When a disk is hotplugged, Vdsm may fail to store enough data. The hotplug operation per se is expected to work, but management operations, like live merge (and perhaps snapshot) will fail on that drive.
Version-Release number of selected component (if applicable):
Not sure, seems likely staring at the code but never encountered in the wild yet.
Steps to Reproduce:
1. Having oVirt 4.1 with at least a 4.1 cluster, upgrade Vdsm to 4.2
2. Run a pre-existing Vm using Engine 4.1, cluster 4.1 but with Vdsm 4.2
3. Hotplug a disk on the aforementioned Vm. Should work fine.
4. perform snapshot + live merge on the hotplugged disk. Live merge should fail.

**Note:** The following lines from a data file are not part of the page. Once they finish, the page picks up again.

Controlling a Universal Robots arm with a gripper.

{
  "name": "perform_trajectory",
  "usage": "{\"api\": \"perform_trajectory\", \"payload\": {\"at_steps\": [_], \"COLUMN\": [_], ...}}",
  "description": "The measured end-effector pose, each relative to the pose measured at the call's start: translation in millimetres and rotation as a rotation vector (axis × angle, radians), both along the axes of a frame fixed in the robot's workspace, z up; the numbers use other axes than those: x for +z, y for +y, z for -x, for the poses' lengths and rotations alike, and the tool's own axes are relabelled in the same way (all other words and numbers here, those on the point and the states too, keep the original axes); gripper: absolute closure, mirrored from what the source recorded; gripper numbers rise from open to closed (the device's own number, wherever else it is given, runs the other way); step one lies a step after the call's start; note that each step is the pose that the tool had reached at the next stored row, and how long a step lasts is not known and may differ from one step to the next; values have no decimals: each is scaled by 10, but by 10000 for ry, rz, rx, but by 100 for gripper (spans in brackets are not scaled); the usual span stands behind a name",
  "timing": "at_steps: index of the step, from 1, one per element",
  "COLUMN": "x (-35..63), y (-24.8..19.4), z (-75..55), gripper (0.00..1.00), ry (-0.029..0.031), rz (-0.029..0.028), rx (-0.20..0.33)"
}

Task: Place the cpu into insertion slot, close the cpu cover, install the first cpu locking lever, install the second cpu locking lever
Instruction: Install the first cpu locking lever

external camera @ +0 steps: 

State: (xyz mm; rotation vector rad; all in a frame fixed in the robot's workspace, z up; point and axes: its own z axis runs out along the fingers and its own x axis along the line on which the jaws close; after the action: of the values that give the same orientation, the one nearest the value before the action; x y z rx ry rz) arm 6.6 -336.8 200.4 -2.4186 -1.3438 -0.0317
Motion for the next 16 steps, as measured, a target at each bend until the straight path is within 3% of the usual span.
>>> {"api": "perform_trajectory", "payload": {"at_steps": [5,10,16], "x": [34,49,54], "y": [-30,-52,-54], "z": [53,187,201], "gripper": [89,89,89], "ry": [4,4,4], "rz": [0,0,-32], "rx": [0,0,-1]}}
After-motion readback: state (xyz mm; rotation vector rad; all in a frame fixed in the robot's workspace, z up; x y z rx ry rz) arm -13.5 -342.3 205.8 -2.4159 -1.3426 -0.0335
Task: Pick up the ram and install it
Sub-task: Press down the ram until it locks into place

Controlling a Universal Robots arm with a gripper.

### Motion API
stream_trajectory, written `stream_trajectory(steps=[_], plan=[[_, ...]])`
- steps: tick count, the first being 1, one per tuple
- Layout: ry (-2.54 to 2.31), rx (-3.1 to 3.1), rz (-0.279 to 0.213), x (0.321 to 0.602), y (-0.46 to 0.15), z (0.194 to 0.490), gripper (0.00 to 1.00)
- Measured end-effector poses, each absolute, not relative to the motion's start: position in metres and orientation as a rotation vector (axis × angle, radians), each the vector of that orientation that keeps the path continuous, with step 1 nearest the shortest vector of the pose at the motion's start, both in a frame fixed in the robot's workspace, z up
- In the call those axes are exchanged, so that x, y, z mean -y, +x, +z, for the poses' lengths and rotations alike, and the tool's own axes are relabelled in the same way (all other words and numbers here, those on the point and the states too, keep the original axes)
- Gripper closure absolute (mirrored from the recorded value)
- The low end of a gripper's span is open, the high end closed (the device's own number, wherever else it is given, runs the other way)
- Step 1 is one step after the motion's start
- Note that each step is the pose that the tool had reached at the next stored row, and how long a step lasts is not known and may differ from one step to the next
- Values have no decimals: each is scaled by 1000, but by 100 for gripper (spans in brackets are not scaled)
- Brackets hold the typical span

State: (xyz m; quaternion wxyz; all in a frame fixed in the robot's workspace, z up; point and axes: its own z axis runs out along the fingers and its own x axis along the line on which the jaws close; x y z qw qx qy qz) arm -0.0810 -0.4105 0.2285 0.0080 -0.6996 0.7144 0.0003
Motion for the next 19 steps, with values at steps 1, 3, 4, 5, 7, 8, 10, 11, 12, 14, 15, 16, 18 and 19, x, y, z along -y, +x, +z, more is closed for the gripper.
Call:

live merge on hotplugged disk should fail. Live merge should work fine on cold plugged drives.
live merge works fine on both cold plugged and hot plugged disks.
no doc_text required; this should Just Work (tm).
tentatively scheduled for 4.2.4.
Patch is ready and simple, just need backport - but also a bit more investigation to confirm the scenario.
The scenario is simpler but more worrysome.
Vdsm will not add the disk to vm.conf['devices'], thus the newly hotplugged disk will not be reported in the output of getVMFullList(), thus the hotplug operation will (wrongly) reported as failed.
Steps to reproduce:
1. set up 4.1 environment: 4.1 cluster, 4.1 Engine
2. upgrade vdsm in 4.1 cluster to 4.2
3. run VM in 4.1 cluster managed by 4.2 Vdsm using 4.1 Engine
4. hotplug Disk (any format, any Storage Domain)
5. run snapshot after succesfull hotplug disk - should succeed as usual
6. live merge of the snapshot created - should succeed as usual
(In reply to Francesco Romani from comment #2)
> The scenario is simpler but more worrysome.
> Vdsm will not add the disk to vm.conf['devices'], thus the newly hotplugged
> disk will not be reported in the output of getVMFullList(), thus the hotplug
> operation will (wrongly) reported as failed.
...But this can happen only using test build never released to public.
So we can't really triggert this faulty flow with released software.